Ma cosa rende cosi bello questo borgo? innanzitutto ciò che colpisce è la posizione, il borgo difatti sorge a 780 metri di altezza dal livello del mare ed il centro digrada lentamente verso una conca di fondovalle nei pressi del torrente Argentina. La sua storia ha probabilmente origine ai tempo dell’impero romano di cui divenne possedimento dopo la resa dei Liguri Montani. Momento importante nella storia di questo borgo ci fu nel XII secolo quanto Triora iniziò a stringere alleanze con le città attigue, in particolare fu con Genova che si creò un forte legame tant’è che Triora ne divenne anche feudo.  Il passaggio di proprietà giovò molto al paese e al borgo – soprattutto per le numerose concessioni offerte dal capoluogo genovese. Da un punto di visita militare Triora fu dotata di cinte murarie e cinque fortezze divenendo uno dei borghi più forti della zona,

I legami con Genova vennero spezzati a seguito dell’instaurazione della Repubblica Ligure da parte di Bonaparte e alla caduta della Repubblica di Genova. riora divenne capoluogo cantonale della Giurisdizione degli Ulivi e dal 1805 parte integrante del Dipartimento delle Alpi Marittime francese. Nel 1814 il borgo rientrò nei territori del Regno di Sardegna ed infine al Regno d’Italia.

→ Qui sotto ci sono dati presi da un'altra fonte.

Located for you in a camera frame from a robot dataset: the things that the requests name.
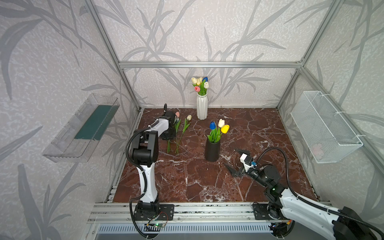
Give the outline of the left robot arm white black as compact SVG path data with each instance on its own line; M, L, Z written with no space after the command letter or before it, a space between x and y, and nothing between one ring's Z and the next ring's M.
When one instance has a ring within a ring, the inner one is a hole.
M179 120L176 113L164 105L163 114L145 129L135 130L126 146L127 160L138 170L141 195L136 211L158 215L159 195L155 183L155 163L159 156L159 139L168 141L176 137L175 124Z

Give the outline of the bright yellow tulip flower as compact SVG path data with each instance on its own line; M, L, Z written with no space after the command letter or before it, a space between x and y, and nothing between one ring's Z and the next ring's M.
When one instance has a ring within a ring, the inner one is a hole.
M216 138L215 138L215 143L218 143L221 139L221 136L223 134L226 134L229 131L229 129L230 129L229 125L223 125L221 128L218 128Z

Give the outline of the small cream tulip flower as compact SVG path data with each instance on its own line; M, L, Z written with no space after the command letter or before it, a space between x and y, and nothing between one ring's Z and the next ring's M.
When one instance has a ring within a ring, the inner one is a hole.
M190 121L192 119L192 116L191 115L188 115L186 118L185 118L185 122L184 122L184 128L182 130L182 134L177 142L177 146L176 146L176 151L175 153L178 155L179 154L179 147L180 147L180 143L181 143L181 140L183 138L183 135L184 133L187 131L188 127L190 126Z

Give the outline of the bundle of tulips with band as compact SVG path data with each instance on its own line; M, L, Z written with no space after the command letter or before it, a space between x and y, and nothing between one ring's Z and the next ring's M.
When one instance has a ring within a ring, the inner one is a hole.
M175 115L176 115L176 118L175 118L175 122L174 122L174 127L175 127L175 135L177 135L178 130L179 130L179 126L180 126L180 112L176 112ZM169 154L170 151L171 151L171 141L168 140L167 153Z

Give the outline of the clear plastic wall tray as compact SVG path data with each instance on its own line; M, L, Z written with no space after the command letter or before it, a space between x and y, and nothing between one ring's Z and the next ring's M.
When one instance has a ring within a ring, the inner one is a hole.
M120 107L117 97L90 94L43 151L54 163L86 163Z

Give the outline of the aluminium frame front rail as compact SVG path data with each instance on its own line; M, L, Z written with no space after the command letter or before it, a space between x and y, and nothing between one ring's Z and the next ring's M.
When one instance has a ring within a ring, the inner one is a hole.
M286 222L272 219L267 213L257 213L252 202L223 203L172 203L173 210L157 216L161 222L176 223L253 223ZM95 204L87 220L88 224L131 224L128 203Z

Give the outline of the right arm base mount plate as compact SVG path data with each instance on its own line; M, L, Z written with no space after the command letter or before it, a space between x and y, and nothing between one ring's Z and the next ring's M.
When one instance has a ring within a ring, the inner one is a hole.
M255 220L288 221L282 214L282 209L272 203L253 203L252 209Z

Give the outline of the black cylindrical vase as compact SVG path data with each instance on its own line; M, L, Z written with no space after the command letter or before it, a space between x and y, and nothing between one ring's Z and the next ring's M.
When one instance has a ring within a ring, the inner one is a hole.
M220 156L221 143L212 143L209 139L206 141L205 159L208 162L216 162Z

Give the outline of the green circuit board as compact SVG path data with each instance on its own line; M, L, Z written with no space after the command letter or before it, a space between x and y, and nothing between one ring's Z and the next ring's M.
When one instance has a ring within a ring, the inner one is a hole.
M148 223L146 226L149 228L164 228L167 224L166 223Z

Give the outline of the white ribbed ceramic vase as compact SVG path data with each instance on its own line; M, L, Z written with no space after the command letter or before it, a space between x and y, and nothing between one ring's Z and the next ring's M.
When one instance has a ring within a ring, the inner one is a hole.
M198 95L197 97L197 117L199 120L205 120L208 116L208 97L207 95Z

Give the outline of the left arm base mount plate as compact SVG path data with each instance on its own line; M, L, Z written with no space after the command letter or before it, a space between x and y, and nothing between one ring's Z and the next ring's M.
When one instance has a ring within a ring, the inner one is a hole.
M139 203L134 210L134 220L144 221L155 218L160 221L171 221L174 213L175 205L173 204L147 205Z

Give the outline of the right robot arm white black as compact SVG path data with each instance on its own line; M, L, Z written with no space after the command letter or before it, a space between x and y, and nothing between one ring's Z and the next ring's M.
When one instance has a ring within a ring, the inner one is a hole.
M375 240L384 233L377 227L363 221L352 209L337 209L297 194L282 178L273 165L260 166L262 159L254 160L249 151L238 149L242 167L239 170L226 165L232 176L248 176L265 188L264 195L269 201L271 218L284 217L297 222L328 240Z

Gli anni recenti del borgo lo videro devastato dalla guerra mondiale e dalla furia nazista e solo a partire dal 1947 il borgo iniziò a riprendersi ridisegnando anche i propri confini.

Il borgo delle streghe

il borgo delle streghe

Ma perchè Triora si è guadagnato l’appellativo di borgo delle streghe? La motivazione è legata ad i fatti che si svolsero tra il XV ed il XVI secolo. Durante quegli anni il borgo divenne particolarmente noto per i numerosi processi di stregoneria che portarono alla morte di numerose donne considerate delle streghe e ritenute colpevoli di pestilenze, piogge acide, uccisione di bestiame e addirittura di cannibalismo verso bambini in fasce.

Cosa visitare

Il piccolo borgo di Triora è ricco di monumenti da poter visitare ed in particolar modo di chiese. Qui di seguito proponiamo un elenco non esaustivo di alcune cose da visitare:

  • Castello d Triora: costruito tra il XII ed il XII secolo questo castello era il fulcro dell’economia feudale
  • Chiesa di Santa Caterina d’Alessandria: questa è una delle chiese più antiche del borgo e risale al XIV secolo, sfortunatamente oggi si presenta in rovina
  • Chiesa di nostra Signora Assunta: chiesa situata nel centro storico.

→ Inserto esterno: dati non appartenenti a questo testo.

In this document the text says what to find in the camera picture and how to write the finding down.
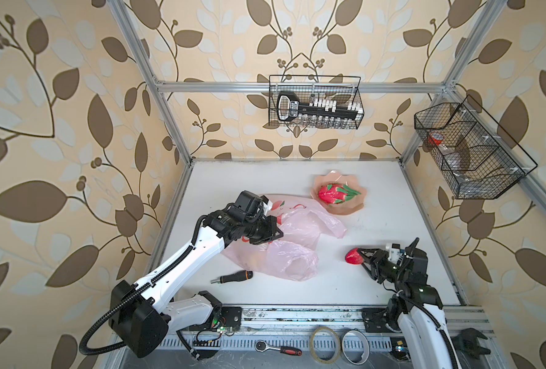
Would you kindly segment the pink dragon fruit toy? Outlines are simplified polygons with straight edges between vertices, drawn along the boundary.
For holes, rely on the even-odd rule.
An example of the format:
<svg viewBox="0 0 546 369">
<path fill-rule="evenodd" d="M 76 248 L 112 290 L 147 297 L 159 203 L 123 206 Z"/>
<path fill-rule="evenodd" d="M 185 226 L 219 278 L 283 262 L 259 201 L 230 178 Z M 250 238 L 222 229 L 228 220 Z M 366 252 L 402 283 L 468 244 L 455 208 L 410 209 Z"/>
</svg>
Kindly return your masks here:
<svg viewBox="0 0 546 369">
<path fill-rule="evenodd" d="M 359 195 L 361 195 L 361 192 L 346 184 L 338 183 L 324 184 L 317 193 L 318 199 L 325 204 L 342 204 L 353 200 Z"/>
</svg>

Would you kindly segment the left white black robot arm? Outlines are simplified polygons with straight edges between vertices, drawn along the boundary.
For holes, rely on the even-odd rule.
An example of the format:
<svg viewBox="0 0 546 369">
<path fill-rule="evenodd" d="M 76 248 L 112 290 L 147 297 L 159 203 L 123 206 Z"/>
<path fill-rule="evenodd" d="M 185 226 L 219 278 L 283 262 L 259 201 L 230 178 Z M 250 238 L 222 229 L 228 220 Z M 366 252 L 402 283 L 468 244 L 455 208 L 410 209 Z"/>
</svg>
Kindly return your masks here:
<svg viewBox="0 0 546 369">
<path fill-rule="evenodd" d="M 159 347 L 170 330 L 212 322 L 221 302 L 208 292 L 175 302 L 181 287 L 211 258 L 241 238 L 267 244 L 282 237 L 273 203 L 265 195 L 243 191 L 222 210 L 202 215 L 192 237 L 148 275 L 133 284 L 119 283 L 111 308 L 83 335 L 79 353 L 102 355 L 128 347 L 144 358 Z"/>
</svg>

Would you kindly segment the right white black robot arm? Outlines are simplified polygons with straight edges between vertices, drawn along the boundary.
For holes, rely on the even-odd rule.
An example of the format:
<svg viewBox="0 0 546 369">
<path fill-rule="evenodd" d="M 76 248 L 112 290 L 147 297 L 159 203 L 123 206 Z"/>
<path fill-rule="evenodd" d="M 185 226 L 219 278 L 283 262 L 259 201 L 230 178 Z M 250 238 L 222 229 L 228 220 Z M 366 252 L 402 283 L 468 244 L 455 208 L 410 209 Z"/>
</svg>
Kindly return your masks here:
<svg viewBox="0 0 546 369">
<path fill-rule="evenodd" d="M 393 285 L 385 308 L 362 311 L 365 329 L 401 334 L 415 368 L 460 368 L 440 295 L 428 284 L 428 256 L 417 247 L 419 241 L 406 248 L 355 249 L 372 280 Z"/>
</svg>

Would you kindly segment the pink plastic fruit-print bag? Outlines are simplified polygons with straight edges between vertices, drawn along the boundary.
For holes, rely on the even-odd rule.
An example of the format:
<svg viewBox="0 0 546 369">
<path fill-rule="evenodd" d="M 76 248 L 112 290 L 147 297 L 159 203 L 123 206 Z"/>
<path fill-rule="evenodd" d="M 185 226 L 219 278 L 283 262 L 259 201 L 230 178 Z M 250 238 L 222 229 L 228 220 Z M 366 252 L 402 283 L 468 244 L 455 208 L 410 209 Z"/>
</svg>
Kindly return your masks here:
<svg viewBox="0 0 546 369">
<path fill-rule="evenodd" d="M 254 245 L 242 238 L 222 254 L 239 267 L 276 278 L 306 281 L 317 275 L 319 257 L 316 246 L 322 235 L 343 238 L 343 223 L 311 198 L 268 195 L 269 215 L 276 218 L 284 236 L 270 243 Z"/>
</svg>

Il borgo è molto particolare per cui più che concentrarsi solo sui monumenti principali, il nostro consiglio è di esplorare il borgo e viverlo anche nelle piccole cose.

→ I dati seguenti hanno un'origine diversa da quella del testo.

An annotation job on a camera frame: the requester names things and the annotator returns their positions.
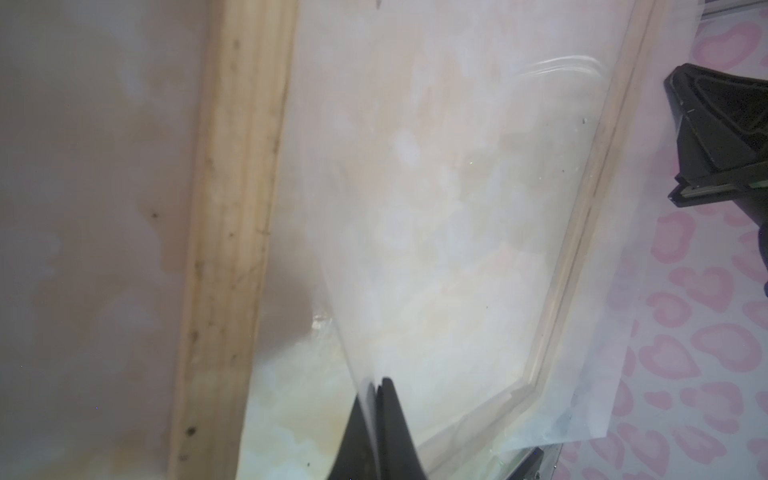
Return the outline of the clear acrylic sheet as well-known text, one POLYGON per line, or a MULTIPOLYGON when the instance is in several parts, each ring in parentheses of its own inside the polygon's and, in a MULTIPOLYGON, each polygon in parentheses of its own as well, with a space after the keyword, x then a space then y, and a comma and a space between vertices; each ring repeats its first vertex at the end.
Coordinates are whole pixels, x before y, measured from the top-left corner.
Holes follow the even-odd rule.
POLYGON ((249 414, 336 453, 394 382, 423 463, 604 429, 700 1, 304 1, 249 414))

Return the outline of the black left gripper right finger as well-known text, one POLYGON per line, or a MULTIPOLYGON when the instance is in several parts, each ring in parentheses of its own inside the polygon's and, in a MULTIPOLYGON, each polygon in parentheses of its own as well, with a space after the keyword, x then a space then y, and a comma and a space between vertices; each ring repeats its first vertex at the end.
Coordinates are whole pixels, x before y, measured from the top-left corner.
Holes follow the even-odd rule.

Alcune curiosità su Triora

Nella tradizione del borgo vi è una celebrazione religiosa o meglio una processione che viene svolte come adempimento ad un antico voto legato ad una invasione di locuste, durante questa processione, che si svolge ogni anno, un Cristo ligneo e una pesantissima croce vengono trasportate da uomini incappucciati in nero su di un’altura soprastante il camposanto.